The most important marchand-mercier – seller of luxury items – of the last quarter of the 18th century. Relatively unknown when he began working, his career truly began in 1772, the year he went into partnership with Philippe-Simon Poirier (1720-1785), another well-known marchand-mercier who was the creator of furniture adorned with porcelain plaques from the Royal Sèvres factory. After Poirier retired, around 1777-1778, Daguerre ran the shop in the rue du Faubourg Saint-Honoré, keeping the company name “La Couronne d’Or”. Retaining his predecessor’s clientele, he considerably developed the business in just a few years, and played a preeminent role in the renaissance of Parisian decorative arts. He worked with the finest cabinetmakers of the day, including Adam Weisweiler, Martin Carlin, and Claude-Charles Saunier, the cabinet maker of the Garde-Meuble de la Couronne Georges Jacob, the bronze casters and chaser-gilders Pierre-Philippe Thomire and François Rémond, and the clockmaker Renacle-Nicolas Sotiau. After having helped bring French luxury goods industry to its apogee, Daguerre, always the visionary and an exceptional businessman, settled in England in the early 1780’s. He went into partnership with Martin-Eloi Lignereux, who ran the Paris shop. In London, with the patronage of the Prince Regent (the future King George IV), Daguerre played an active role in the furnishing and decoration of Carlton House and the Brighton Pavilion. In doing so, he called on his network of Parisian artisans, importing most of the furniture, chairs, mantelpieces, bronze furnishings and objets d’art from Paris, amounting to over 14500£ of furnishings for just the year 1787. Impressed by his talent, several influential English aristocrats also employed him.

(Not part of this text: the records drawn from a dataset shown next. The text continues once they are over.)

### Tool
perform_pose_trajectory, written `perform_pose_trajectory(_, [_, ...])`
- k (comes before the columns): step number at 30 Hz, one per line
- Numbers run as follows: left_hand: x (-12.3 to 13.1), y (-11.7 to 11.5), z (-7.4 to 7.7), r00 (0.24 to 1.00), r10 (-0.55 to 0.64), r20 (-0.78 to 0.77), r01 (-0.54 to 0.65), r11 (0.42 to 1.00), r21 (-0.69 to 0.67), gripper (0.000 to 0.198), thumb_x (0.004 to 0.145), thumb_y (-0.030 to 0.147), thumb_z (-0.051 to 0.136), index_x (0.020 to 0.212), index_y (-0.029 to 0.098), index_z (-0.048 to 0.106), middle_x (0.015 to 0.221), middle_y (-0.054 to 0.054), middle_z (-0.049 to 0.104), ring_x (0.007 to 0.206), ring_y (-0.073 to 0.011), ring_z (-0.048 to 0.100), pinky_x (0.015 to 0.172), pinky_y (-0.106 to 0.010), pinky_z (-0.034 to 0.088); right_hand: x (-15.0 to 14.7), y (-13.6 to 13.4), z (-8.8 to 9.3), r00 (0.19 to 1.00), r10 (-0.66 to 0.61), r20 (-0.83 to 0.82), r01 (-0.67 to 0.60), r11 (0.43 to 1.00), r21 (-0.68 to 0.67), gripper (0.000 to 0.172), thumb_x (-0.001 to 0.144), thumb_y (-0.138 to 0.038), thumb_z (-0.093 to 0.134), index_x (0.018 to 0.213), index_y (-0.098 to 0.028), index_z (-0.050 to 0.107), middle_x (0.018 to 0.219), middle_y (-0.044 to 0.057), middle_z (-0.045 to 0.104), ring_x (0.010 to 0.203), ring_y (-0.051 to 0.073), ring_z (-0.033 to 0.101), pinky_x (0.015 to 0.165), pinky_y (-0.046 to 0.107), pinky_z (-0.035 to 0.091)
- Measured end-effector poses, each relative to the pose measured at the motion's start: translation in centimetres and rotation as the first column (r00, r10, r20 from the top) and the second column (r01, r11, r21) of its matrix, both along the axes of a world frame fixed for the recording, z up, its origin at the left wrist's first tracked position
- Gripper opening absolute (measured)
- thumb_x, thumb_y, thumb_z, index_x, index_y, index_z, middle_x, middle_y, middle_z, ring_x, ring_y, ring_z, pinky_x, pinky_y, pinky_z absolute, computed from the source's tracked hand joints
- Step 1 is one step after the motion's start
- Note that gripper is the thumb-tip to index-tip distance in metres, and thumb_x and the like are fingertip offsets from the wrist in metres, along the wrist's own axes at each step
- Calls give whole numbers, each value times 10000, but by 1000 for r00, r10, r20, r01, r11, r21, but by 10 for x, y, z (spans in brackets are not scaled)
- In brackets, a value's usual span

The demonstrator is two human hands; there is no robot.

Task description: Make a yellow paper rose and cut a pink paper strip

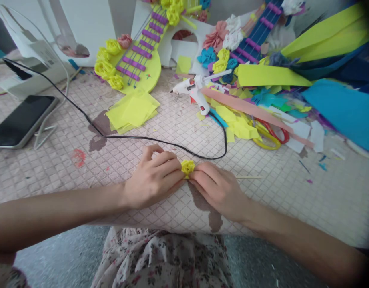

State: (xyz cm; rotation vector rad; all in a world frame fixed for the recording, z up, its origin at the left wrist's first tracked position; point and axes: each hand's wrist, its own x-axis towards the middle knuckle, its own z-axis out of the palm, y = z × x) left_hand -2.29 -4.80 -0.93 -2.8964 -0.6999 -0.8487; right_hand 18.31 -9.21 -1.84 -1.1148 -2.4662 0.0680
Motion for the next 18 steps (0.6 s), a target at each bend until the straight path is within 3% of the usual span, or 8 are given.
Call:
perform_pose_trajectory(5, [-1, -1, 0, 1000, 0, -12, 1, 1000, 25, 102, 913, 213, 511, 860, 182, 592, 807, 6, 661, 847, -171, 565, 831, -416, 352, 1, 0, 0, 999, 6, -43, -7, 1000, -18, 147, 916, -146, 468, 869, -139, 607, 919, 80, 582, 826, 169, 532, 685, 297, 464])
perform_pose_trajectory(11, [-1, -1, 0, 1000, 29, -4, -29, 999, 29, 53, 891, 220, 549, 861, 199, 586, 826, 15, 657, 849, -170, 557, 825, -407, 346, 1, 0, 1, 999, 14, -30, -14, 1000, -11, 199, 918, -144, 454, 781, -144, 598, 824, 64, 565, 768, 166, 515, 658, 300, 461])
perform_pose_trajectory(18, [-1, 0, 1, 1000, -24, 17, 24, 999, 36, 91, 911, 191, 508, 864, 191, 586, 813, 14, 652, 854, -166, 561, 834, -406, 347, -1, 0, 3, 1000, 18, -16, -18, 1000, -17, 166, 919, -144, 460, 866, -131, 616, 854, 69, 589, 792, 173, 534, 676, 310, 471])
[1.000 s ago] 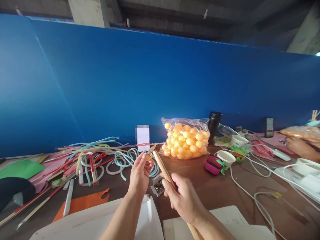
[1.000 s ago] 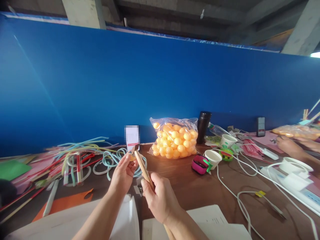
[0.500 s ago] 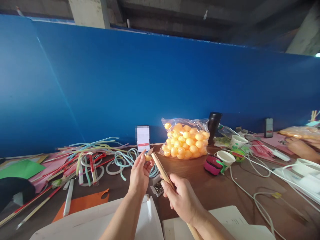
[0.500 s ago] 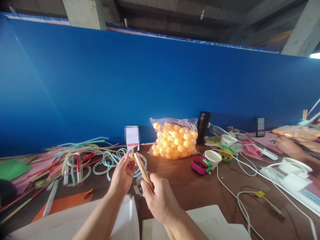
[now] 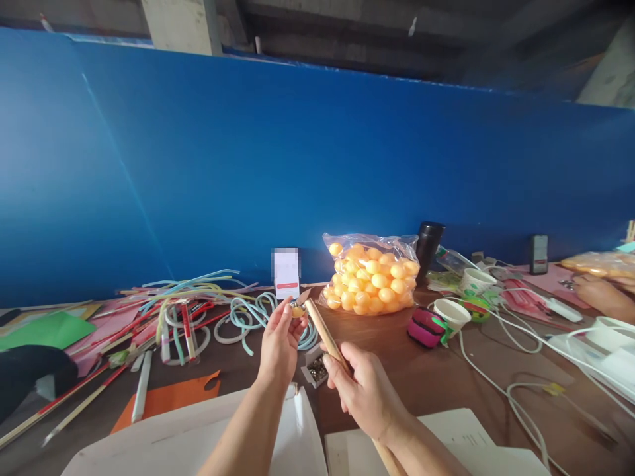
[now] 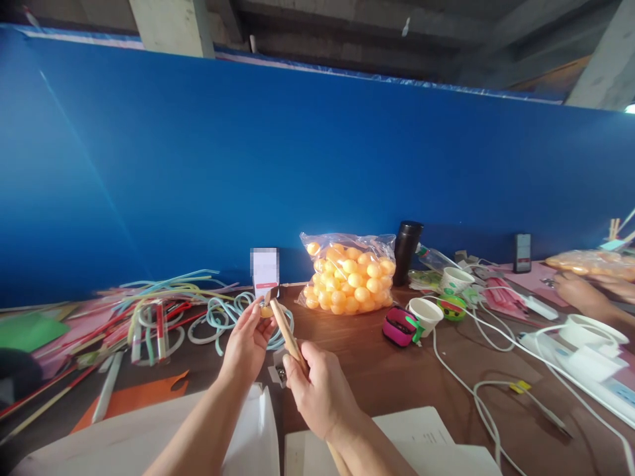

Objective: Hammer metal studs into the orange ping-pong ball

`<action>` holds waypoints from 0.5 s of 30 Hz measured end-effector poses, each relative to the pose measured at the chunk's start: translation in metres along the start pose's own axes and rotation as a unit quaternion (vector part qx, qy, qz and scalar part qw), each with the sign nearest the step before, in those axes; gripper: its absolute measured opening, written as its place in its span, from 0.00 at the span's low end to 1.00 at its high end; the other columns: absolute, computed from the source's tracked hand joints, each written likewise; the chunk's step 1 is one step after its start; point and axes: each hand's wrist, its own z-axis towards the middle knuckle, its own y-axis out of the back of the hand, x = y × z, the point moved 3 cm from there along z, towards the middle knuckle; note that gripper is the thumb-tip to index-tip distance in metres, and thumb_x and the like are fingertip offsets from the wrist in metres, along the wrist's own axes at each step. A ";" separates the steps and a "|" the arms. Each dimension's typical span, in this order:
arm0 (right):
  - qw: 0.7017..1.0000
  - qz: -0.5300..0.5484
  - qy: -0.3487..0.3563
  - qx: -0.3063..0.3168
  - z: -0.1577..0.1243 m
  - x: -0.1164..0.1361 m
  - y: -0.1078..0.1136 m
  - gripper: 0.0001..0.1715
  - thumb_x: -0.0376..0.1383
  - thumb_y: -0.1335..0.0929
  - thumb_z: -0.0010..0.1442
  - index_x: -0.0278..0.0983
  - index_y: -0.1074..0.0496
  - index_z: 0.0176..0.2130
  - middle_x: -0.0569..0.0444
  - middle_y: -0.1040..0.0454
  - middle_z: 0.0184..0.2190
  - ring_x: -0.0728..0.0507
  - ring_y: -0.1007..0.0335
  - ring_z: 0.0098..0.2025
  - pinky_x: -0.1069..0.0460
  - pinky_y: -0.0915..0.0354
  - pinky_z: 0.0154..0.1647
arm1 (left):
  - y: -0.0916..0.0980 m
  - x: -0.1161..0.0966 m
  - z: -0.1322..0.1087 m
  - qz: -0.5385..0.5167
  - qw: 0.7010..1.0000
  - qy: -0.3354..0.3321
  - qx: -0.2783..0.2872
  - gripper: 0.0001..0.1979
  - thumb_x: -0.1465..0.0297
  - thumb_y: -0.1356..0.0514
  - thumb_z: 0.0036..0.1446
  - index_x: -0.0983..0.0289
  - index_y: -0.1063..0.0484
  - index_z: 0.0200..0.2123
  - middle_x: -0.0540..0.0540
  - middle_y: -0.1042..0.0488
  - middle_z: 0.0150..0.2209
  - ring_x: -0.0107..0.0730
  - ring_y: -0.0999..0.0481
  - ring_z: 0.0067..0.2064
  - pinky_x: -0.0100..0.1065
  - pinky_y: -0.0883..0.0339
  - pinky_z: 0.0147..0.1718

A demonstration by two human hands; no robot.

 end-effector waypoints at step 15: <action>1.000 -0.002 -0.003 -0.013 0.001 -0.002 -0.002 0.16 0.43 0.39 0.66 0.35 0.29 0.41 0.58 0.28 0.21 0.50 0.35 0.15 0.57 0.41 0.16 | 0.002 0.001 0.001 0.013 1.000 -0.001 0.000 0.20 0.67 0.34 0.50 0.62 0.27 0.48 0.55 0.23 0.39 0.27 0.23 0.35 0.31 0.30 0.39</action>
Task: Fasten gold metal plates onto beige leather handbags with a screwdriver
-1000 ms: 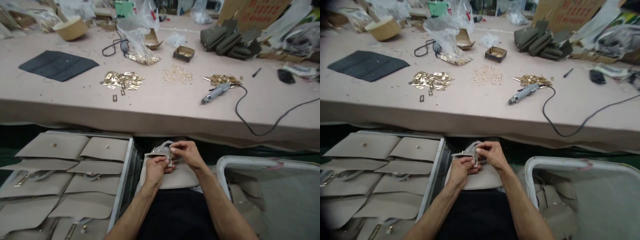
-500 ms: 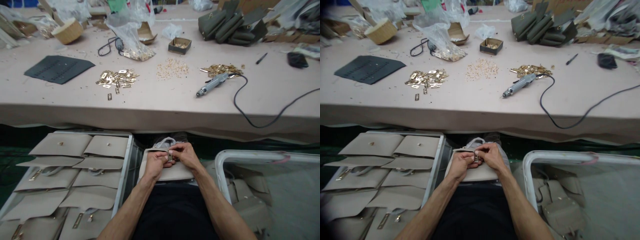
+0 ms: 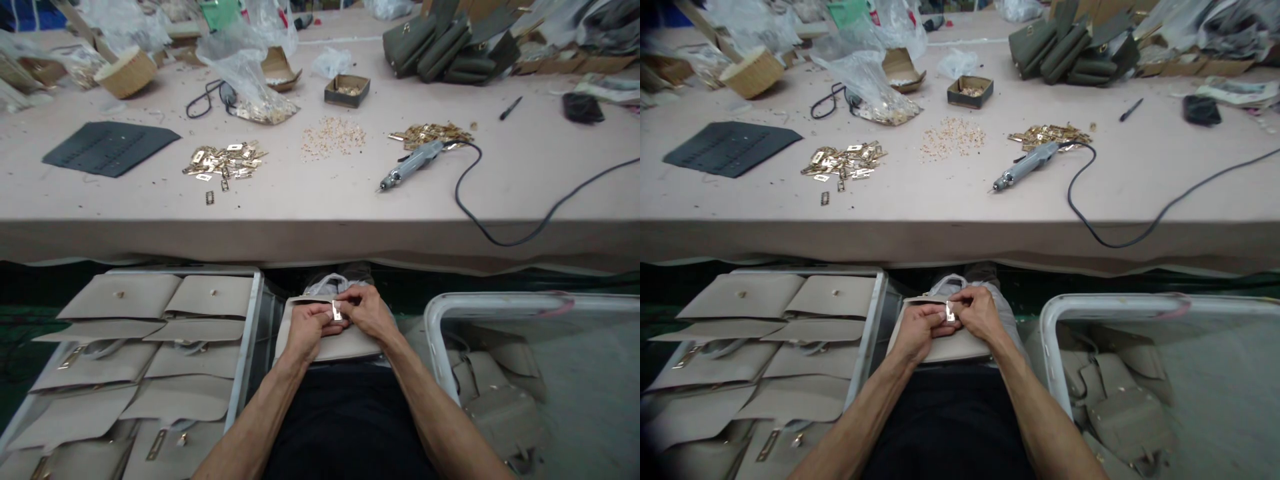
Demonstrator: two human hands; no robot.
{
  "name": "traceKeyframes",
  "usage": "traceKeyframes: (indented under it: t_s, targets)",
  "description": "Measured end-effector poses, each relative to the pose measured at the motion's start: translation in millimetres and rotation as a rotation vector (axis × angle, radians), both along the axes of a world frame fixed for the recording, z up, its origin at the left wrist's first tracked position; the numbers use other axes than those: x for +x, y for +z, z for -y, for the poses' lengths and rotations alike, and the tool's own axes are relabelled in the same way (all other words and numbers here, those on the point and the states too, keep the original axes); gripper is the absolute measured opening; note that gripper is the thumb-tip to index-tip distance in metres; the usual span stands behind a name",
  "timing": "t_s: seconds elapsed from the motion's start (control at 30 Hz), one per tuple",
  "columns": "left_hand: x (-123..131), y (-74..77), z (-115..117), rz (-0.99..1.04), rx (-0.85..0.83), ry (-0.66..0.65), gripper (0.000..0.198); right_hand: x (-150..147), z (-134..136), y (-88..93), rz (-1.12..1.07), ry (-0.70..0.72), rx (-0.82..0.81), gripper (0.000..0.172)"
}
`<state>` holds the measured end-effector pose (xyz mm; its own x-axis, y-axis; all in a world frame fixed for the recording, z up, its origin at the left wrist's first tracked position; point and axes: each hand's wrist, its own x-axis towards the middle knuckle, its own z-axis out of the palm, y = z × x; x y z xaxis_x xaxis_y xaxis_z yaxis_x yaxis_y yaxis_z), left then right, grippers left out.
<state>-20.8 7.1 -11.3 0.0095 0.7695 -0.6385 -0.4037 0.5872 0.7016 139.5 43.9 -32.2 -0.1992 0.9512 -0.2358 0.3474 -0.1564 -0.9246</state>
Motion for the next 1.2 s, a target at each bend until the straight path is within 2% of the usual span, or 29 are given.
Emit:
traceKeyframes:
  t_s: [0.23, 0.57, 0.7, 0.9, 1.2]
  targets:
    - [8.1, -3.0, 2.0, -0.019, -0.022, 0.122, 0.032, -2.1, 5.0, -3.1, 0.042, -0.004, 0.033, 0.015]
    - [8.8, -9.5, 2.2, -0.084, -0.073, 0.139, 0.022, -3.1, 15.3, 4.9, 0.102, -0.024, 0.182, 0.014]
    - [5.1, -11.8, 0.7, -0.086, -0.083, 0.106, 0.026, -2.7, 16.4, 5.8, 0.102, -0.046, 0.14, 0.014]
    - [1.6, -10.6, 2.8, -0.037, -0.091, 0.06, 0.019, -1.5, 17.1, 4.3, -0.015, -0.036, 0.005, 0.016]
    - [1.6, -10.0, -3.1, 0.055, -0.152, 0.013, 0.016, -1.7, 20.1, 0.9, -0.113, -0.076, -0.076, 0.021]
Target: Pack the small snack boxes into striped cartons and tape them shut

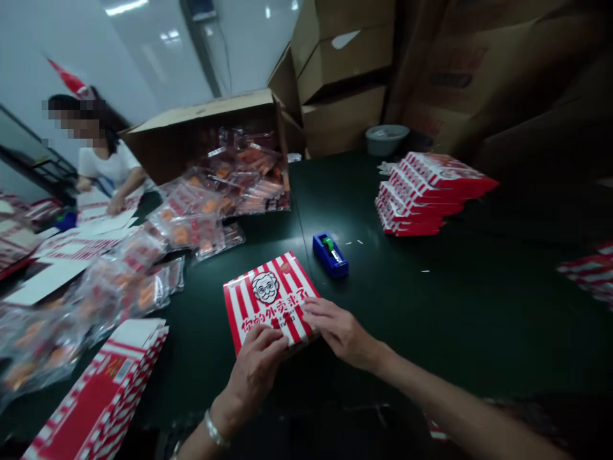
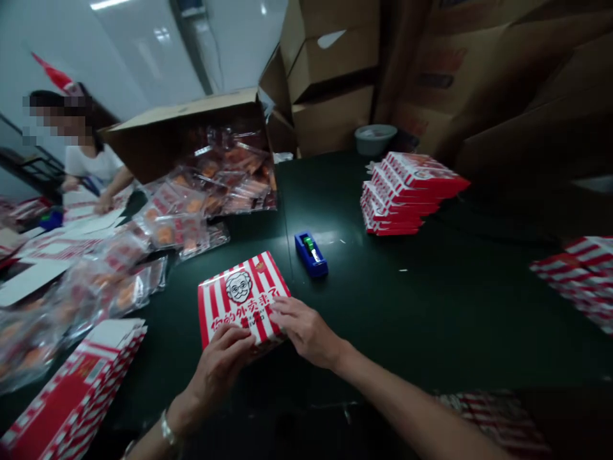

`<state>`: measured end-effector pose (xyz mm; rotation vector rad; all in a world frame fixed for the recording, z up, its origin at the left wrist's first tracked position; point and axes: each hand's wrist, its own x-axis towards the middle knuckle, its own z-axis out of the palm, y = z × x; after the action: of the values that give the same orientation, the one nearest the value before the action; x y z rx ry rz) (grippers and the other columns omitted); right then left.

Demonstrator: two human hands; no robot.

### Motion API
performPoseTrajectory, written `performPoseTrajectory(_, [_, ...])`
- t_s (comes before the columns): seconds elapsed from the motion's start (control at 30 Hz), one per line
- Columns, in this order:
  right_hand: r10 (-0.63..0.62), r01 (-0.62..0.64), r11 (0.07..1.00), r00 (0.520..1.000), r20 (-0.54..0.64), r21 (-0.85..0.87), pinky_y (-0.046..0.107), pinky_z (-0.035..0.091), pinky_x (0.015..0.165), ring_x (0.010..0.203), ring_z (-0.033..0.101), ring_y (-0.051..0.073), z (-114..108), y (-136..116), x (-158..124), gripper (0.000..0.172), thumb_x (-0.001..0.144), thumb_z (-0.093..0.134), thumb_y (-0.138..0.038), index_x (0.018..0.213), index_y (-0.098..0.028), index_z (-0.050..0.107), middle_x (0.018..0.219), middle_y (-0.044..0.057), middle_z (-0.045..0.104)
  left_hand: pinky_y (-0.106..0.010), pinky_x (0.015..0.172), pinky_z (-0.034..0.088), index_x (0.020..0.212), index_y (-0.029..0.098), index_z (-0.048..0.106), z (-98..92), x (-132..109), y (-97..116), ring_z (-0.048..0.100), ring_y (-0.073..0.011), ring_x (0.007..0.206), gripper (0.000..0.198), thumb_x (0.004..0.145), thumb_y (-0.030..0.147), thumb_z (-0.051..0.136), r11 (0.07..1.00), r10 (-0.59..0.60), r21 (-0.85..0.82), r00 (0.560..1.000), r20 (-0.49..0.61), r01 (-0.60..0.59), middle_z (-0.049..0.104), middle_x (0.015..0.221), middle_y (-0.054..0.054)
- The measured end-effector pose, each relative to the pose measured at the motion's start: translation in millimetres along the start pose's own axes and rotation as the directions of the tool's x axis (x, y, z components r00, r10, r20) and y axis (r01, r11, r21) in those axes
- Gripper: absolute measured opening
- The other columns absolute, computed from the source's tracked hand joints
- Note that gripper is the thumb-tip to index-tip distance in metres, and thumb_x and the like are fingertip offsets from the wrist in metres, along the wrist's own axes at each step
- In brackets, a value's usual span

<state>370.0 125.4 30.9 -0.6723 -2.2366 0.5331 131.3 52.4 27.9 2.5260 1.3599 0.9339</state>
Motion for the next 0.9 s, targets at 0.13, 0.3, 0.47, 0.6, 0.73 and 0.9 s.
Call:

Among them were Count Spencer, who was redecorating Althorp, where Daguerre collaborated with the architect Henry Holland (1745-1806). In Paris, through he intermediary of his partner Lignereux, he continued to work for influential collectors, delivering superb pieces of furniture to the Garde-Meuble de la Couronne, which were destined for the apartments of Louis XVI and Marie-Antoinette. He retired in 1793, probably due to the loss of many of his most important clients due to the French Revolution.
François Rémond (circa 1747-1812)
Along with Pierre Gouthière, he was one of the most important Parisian chaser-gilders of the last third of the 18th century. He began his apprenticeship in 1763 and became a master chaser-gilder in 1774. His great talent quickly won him a wealthy clientele, including certain members of the Court. Through the marchand-mercier Dominique Daguerre, François Rémond was involved in furnishing the homes of most of the important collectors of the late 18th century, supplying them with exceptional clock cases, firedogs, and candelabra. These elegant and innovative pieces greatly contributed to his fame.